For some, she says, “it can manifest as anxiety and depression and lead to self-harm, suicidality, and other mental health issues.” For others, she adds, “It can manifest as one.” eating disorder – overeating to hide the body or undereating to constrict breasts, muscles, hips, etc.”

How does dysphoria affect body image?

“When you experience gender dysphoria, you almost always have to experience a disconnect from your secondary sex characteristics because society is gendering your body,” Zhikhareva says, leading to a feeling of being disconnected from the present and difficulty “in relationships.” “. , intimate encounters and friendships.”

As a result, she explains, “You may never, I would say, feel whole, grounded, and comfortable.” confirmed in yourself when body dysphoria is severe.”

For this reason, many (but not all) people with gender dysphoria seek treatment gender-equitable carea spectrum of health services that can sometimes encompass Feminization or masculinization surgeries to help trans women (those born biologically male) and trans men (those born biologically female) achieve a more masculine or feminine appearance; or Hormone therapya wide range of treatments that help adjust a person’s physical body to fit their gender identity (through estrogen for trans women or testosterone for trans men).

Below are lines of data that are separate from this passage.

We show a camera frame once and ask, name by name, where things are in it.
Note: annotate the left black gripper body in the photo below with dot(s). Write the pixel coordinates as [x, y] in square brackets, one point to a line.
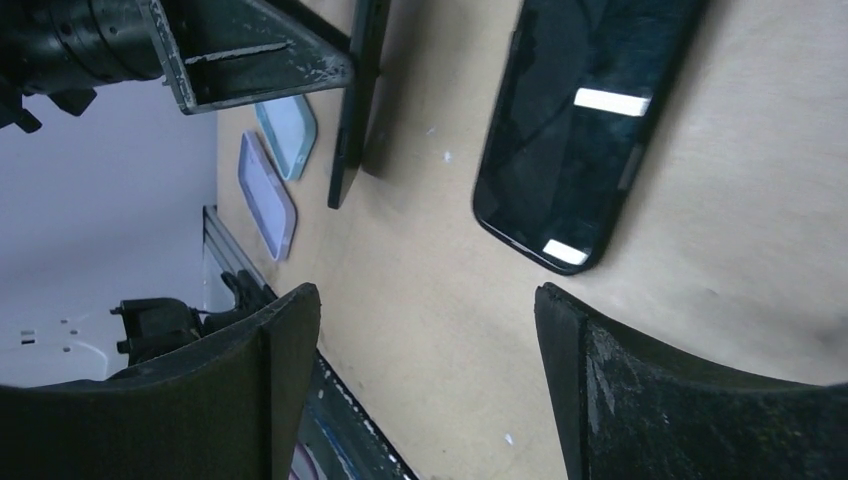
[64, 50]

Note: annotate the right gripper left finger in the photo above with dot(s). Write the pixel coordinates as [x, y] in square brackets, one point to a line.
[227, 406]

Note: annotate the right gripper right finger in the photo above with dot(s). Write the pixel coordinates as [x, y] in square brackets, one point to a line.
[629, 406]

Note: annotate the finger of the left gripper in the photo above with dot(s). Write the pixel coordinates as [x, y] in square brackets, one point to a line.
[217, 55]

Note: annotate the light blue phone case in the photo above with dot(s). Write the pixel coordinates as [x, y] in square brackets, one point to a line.
[290, 128]

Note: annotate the black phone on left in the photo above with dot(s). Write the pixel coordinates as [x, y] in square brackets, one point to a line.
[366, 45]

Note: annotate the black phone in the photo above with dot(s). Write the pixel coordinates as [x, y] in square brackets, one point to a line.
[584, 87]
[366, 45]

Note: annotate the black phone on right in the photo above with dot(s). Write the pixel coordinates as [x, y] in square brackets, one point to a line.
[584, 87]

For many, such care is a crucial step on the way to living a fulfilling life as supported by leading health organizations How the American Psychiatric Association, the American Nurses Association And the World Medical Association. And while these surgeries are “not a must,” Zhikhareva says, many transgender people choose to go down this route because their dysphoria is so severe that it feels like the only option.

That’s why “a lot of people who decide that gender change is something for them feel alive for the first time in their lives,” she says, noting that that’s the feeling conveyed by Page’s latest post.

She adds that understanding the psychological benefits of transition could make a big difference in developing compassion and empathy for trans people.

“I often hear people say, ‘Why can’t you just learn to love your body?’ when it comes to trans and non-binary people,” says Zhikhareva. “And it saddens me that they’re so quick to project their own beliefs, even though they themselves have always taken their gender for granted and have no idea how painful incongruity is.”

For that reason, “access to gender-based care should not be an issue and should be accessible to those who need it,” she adds, citing the onslaught of anti-LGBTQ policies and legislation in some states Alabama, Arkansas, Kentucky, Tennessee, Utah And West Virginia that restrict or prohibit the gender-equitable care of young people.

“There’s so much misinformation out there right now,” she concludes, “and I feel like we’re failing to listen to those who have had gender reassignment surgery and their accounts of how it’s not only changing their relationship with their body, but improved their entire relationship.” Wellbeing.”